Peristiwa terakhir dialami Demas Laira. Ia tersungkur tewas setelah 17 tusukan membolongi dada, punggung, dan bawah ketiaknya.
Seolah nyawa Demas Laira itu sama seperti sepotong ranting kering yang dipatahkan dan dibuang, terijak-ijak manusia dan hewan tanpa ada harganya.
Begitukah fakta keselamatan wartawan seperti yang tertulis di pasal 4 ayat 1, 2 dan 3 Undang-Undang Nomor 40 tahun 1999?
Meski pertanyaan itu selalu bergetar dalam gaungan suara, tapi kesan arti dan tujuan kebebasan dan kemerdekaan pers tetap dikhawatirkan akan terjadi ancaman mematikan.
Itulah kematian yang dialami jurnalis muda dari Sulawesi Barat, Demas Laira.

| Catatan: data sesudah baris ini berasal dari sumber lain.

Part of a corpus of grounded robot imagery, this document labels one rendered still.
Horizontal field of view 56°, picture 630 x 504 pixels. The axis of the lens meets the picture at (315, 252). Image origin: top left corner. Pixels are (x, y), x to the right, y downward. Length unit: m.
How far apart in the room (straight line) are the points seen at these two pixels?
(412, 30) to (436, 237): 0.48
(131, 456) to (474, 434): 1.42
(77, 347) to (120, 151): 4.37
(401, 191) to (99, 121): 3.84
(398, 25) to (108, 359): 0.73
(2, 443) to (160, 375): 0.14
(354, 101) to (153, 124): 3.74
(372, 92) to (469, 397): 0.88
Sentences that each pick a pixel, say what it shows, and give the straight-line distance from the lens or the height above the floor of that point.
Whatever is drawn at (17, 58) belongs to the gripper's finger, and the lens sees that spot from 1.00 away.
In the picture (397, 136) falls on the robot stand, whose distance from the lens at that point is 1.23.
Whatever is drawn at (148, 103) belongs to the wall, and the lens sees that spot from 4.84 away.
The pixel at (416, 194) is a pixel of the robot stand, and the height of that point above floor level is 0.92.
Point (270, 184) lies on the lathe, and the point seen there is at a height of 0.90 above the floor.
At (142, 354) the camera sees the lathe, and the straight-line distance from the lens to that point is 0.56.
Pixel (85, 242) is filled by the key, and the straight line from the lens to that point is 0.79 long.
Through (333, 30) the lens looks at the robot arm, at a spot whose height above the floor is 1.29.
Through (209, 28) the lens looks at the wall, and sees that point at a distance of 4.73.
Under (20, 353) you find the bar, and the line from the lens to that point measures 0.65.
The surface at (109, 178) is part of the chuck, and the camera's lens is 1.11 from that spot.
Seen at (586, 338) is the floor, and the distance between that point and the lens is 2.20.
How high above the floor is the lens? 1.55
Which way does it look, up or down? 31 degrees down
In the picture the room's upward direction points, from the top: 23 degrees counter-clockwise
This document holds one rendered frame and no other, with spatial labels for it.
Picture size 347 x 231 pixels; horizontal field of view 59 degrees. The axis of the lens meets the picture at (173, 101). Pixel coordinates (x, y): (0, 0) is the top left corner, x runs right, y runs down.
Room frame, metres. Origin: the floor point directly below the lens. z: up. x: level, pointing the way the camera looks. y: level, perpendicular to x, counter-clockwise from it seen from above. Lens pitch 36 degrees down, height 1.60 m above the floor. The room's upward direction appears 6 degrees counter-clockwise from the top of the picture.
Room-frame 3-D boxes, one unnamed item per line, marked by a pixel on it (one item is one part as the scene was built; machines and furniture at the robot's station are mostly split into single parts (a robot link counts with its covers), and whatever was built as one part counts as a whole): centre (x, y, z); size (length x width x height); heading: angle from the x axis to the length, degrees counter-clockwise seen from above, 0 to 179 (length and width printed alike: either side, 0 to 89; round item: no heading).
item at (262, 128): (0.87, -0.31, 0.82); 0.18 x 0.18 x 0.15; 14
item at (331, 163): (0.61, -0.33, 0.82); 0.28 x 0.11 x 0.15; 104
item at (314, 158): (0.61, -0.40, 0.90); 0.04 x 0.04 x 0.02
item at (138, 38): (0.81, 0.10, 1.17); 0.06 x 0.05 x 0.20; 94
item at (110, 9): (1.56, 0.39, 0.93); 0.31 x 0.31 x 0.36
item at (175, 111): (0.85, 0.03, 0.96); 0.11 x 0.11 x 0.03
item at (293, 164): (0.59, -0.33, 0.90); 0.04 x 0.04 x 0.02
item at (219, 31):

Dari fakta yang ada, isi seruan tertulis di UU Nomor 40 tahun 1999 itu sebenarnya bukti kekuatan dunia kerja wartawan. Namun karena sosialisasinya hanya di lingkungan praktisi hukum, pihak kepolisian, masyarakat terpelajar, maka undang-undang itu menjadi kekuatan tertulis dan lemah pemahamannya di kalangan masyarakat awam.
Jika kondisi pasal 4 ayat 3 UU Nomor 1999 faktanya seperti ini, maka tindak kekerasan dan ancaman pemukukan dan pembunuhan akan terus melanda wartawan Indonesia di mana pun ia melakukan tugasnya.
Dalam kaitan tewasnya Demas Laira, Pemimpin Redaksi Sulawesion.co, Supardi Bado, mengatakan korban seringkali menulis berita terkait pembangunan yang “dikotori” ketidakbenaran di daerahnya.
Apakah Demas terbunuh ada kaitannya dengan sejumlah berita yang ditulisnya? Berita apa saja yang isinya memusuhi pihak tertentu?
Boleh jadi polisi bisa menelusurinya dari berita-berita yang Demas Laira tulis. Apalagi berita-beritanya itu dianggap pihak tertentu telah memojok dan menjatuhkan posisinya? Penyelidikan ke arah ini memang harus difokuskan polisi. Siapa tahu akan bisa menjadi pintu masuk untuk mengetahui siapa-siapa saja pelaku pembunuhan itu.
Dalam peristiwa itu, wartawan se-Indonesia dan jurnalis senior Tarech Rasyid meminta agar polisi bisa secepatnya menguak kasus pembunuhan Demas Laira.
Sebenarnya, kita tidak ingin lagi adanya wartawan yang terbunuh dan dibunuh oleh manusia setengah hewan.
Sebab apabila peristiwa pembunuhan wartawan kembali terjadi, maka Undang-Undang Nomor 40 tahun 1999 tidak memiliki wibawa terkait hukum-hukum yang melandasi pekerjaan wartawan.
Kita berharap ke pada pemerintah, terutama Dewan Pers, agar lebih kencang melakukan usaha untuk menyosialisasi UU Nomor 40 tahun 1999.
Dengan demikian, tugas-tugas kewartawanan bisa berjalan sesuai harapan masyarakat. Karena keadaan kita (dunia wartawan) selalu terancam sejak rezim Orde Baru. Maka dengan tumbangnya rezim Orde Baru, para jurnalis bisa berekspresi bebas karena UU Nomor 40/1999.
Benarkah demikian? Buktinya sejumlah wartawan dan wartawan sulawesion.co Demas Laira tergelimpang tewas setelah bertugas menulis berita?